WHAT TO PRODUCE. Print the first line of the material below and each line after it, exactly as written, ending with the line that contains "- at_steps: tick".

═══

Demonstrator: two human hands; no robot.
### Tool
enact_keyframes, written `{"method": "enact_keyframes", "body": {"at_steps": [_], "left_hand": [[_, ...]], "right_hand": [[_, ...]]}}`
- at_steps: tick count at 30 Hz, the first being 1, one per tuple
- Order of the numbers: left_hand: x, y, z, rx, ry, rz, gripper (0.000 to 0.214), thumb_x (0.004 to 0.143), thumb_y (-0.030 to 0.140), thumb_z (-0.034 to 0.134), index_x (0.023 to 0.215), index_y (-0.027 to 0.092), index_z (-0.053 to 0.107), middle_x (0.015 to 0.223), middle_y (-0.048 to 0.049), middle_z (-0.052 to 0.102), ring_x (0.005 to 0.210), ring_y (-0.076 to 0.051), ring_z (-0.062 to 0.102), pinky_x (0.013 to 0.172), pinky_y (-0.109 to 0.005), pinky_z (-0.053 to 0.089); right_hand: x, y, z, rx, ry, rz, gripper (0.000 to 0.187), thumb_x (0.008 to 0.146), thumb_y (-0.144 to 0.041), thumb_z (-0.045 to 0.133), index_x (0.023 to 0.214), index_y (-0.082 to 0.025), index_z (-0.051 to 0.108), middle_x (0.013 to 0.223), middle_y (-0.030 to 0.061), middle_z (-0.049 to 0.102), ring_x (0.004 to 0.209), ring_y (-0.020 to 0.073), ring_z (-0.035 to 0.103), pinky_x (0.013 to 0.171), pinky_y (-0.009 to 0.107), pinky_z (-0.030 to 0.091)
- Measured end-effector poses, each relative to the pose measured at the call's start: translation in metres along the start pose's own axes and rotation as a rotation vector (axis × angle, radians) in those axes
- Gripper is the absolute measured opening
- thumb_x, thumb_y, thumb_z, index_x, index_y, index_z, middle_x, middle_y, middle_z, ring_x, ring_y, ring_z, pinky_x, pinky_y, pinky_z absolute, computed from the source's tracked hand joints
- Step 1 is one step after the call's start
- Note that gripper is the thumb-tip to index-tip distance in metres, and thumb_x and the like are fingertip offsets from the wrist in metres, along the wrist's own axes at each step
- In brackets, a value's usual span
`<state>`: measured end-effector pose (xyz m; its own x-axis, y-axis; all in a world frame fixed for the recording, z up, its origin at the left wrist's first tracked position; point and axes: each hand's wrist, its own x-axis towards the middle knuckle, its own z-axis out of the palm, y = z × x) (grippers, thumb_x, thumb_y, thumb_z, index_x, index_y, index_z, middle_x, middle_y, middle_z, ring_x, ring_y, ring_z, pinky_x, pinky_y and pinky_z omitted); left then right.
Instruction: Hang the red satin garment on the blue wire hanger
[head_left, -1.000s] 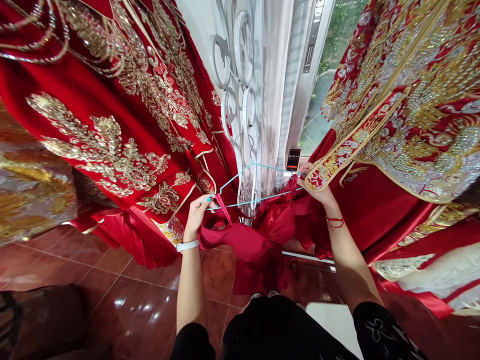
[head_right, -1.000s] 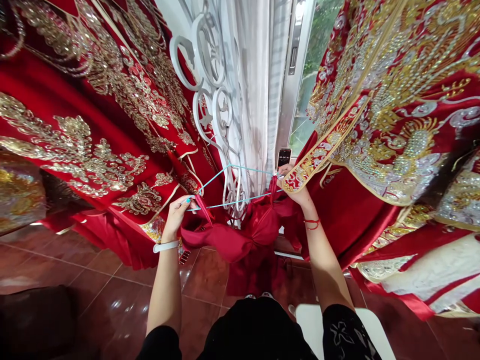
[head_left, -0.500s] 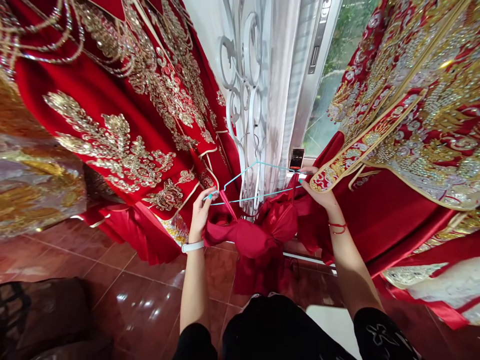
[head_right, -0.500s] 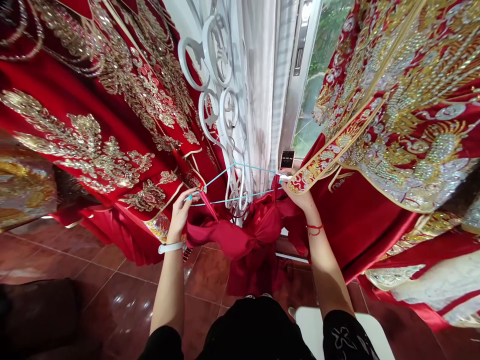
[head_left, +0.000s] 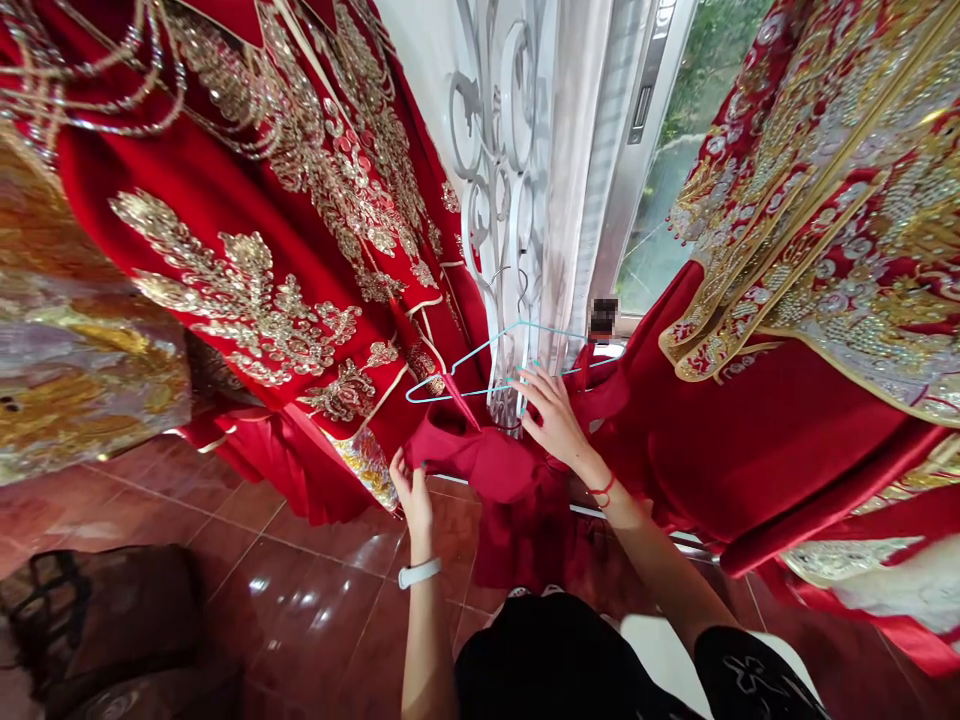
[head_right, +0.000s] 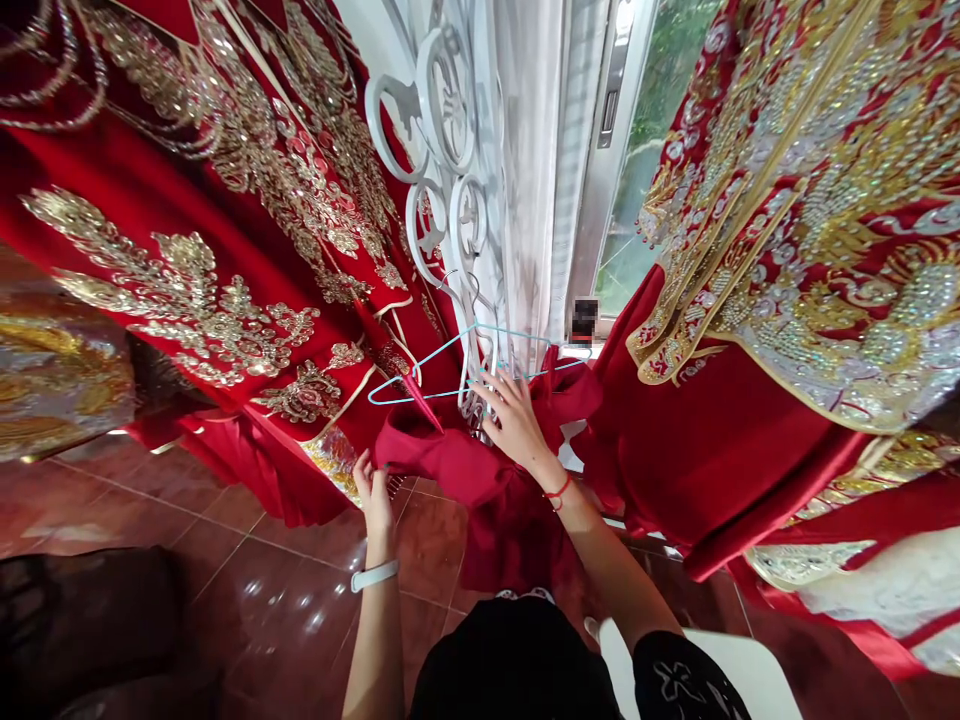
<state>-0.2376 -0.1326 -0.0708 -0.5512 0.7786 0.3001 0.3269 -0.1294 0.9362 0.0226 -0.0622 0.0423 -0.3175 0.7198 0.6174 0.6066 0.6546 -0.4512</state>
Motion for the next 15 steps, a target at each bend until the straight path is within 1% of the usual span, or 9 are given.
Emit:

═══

ANSWER TO THIS EXERCISE.
Demonstrator: two human hands; no robot.
### Tool
enact_keyframes, written `{"method": "enact_keyframes", "body": {"at_steps": [_], "left_hand": [[_, ...]], "right_hand": [[_, ...]]}}`
- at_steps: tick count at 30 Hz, the first being 1, one per tuple

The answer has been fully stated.